The risks are measured using Basel 3 standards. Metrics such as CCAR and CVar are used to determine a financial instrument’s ownership and level of risk. So, basically this is an exercise in accounting, primarily, and finance, secondarily.

Despite the title of the section, it is left up to the Fed and the FDIC to figure out if a resolution plan can be derived from the requirements. That is to say, the “Resolution Plan and Credit Exposure Report,” submitted by the institution does not actually contain a plan on how to resolve a dissolution of the institution. It provides information with which the Fed and FDIC can do so.

For banks that are smaller and simpler, FDIC is implementing a plan to perform the exercise itself, taking the burden of performance off of these other institutions that do not face direct risks from collateralized securities.

Credit Unions have their own equivalent to the FDIC called National Credit Union Administration (NCUA). There are some similar rules for credit unions but because of the limited offerings credit unions are allowed to provide, the risks are inherently lower, therefore, the standards are lower.

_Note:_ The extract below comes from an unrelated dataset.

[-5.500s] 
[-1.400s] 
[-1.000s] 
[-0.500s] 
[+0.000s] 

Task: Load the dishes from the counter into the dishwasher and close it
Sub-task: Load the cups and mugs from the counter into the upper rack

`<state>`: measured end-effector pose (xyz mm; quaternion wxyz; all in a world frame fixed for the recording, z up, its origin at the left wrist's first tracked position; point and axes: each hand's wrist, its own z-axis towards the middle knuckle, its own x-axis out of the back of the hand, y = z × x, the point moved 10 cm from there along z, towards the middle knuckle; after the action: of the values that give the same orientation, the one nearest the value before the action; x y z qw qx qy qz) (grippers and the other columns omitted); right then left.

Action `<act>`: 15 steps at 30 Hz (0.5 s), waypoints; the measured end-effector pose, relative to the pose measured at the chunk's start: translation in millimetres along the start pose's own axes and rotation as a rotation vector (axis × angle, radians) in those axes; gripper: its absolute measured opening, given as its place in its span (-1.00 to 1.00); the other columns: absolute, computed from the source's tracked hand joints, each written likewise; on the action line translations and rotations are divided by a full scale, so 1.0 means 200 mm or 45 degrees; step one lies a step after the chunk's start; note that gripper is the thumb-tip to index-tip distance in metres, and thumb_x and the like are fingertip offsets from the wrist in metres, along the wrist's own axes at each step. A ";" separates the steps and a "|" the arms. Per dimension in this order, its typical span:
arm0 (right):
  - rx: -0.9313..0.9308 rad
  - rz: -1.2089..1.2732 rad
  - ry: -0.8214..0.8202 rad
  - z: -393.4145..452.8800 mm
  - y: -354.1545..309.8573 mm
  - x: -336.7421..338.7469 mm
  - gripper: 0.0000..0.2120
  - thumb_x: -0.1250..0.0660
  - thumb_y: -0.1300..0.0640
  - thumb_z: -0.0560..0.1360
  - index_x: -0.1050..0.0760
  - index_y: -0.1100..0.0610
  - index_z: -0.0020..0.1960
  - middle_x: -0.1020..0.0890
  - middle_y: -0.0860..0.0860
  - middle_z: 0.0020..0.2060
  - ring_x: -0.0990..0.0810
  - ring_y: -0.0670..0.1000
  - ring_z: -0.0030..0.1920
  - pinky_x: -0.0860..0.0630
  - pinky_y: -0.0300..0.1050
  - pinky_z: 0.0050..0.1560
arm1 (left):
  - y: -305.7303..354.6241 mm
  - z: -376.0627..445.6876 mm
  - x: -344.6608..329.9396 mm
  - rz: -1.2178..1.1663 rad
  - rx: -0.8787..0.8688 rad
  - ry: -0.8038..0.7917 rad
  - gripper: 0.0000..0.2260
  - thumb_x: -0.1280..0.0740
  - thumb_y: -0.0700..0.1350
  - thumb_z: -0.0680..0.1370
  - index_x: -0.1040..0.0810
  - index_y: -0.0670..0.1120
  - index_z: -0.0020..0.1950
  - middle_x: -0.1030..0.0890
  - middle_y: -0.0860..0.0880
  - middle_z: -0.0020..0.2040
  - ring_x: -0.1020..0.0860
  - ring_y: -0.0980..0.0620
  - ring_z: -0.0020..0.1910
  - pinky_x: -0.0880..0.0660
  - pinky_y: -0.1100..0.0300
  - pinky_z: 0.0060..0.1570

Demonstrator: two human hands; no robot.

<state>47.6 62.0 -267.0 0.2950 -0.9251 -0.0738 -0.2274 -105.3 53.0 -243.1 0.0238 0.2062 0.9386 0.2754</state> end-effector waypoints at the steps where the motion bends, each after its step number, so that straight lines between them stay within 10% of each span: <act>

This short explanation is a good start to understanding the goals DFA Title 1 Section 165 (d)1.

One time stimulus bill

President George W Bush had a wonderful idea to stimulate the economy: one time tax break to repatriot offshore corporate profits.

Okay, so we know that this didn’t work. This didn’t work because repatrioting, bring back, corporate profits with a lowered tax incentive didn’t come with the restrictions necessary to funnel the funds toward productivity. What do I mean by this?

Simply put, buying things does not always lead to productivity. What is bought is very important. If I bought undeveloped land and decided to build a house, that increases productivity (not the rate but just overall), it distributes the wealth that was brought into the country and lowers unemployment.

However, the companies that had loads of profits sitting outside of the country didn’t do that. They didn’t invest in making their factories more productive. They didn’t give employees a raise. They didn’t hire new workers for the demand that was being created. Let’s remember what types of companies had lots of profits sitting outside of the country: large corporations. They decided to buy their competition, the smaller firms that were creating products and providing services that could force them to lower prices to compete for customers and increase wages to compete for workers. The result was less competition for customers and employees.

So, repatrioting offshore profits can work as long as we don’t give the tax break to buying non-productive assets, like equities or debt or commodities or, essentially, any financial instrument. Repatrioting the profits is supposed to replace financial instruments for financing activities, not bolster them.

Today, corporations are, again, sitting on mountains of cash from profits offshore, ready to be repatrioted but are not because it would cost them dearly in taxes. Plus, deflation is still a risk. Unemployment hovers above 5% and people are making 10% less than they did 15 years ago. People should be making 10% more, though.

So, I would like to propose bringing back the one time repatrioting of corporate profits. But this time, do not allow companies to buy other companies, or anything in the capital markets. Force companies to spend on meeting more of the market’s needs. After all, in good times and bad, a healthy economy is one that meets the needs of the people as a whole, not the few people who can afford to own lots of shares of corporations.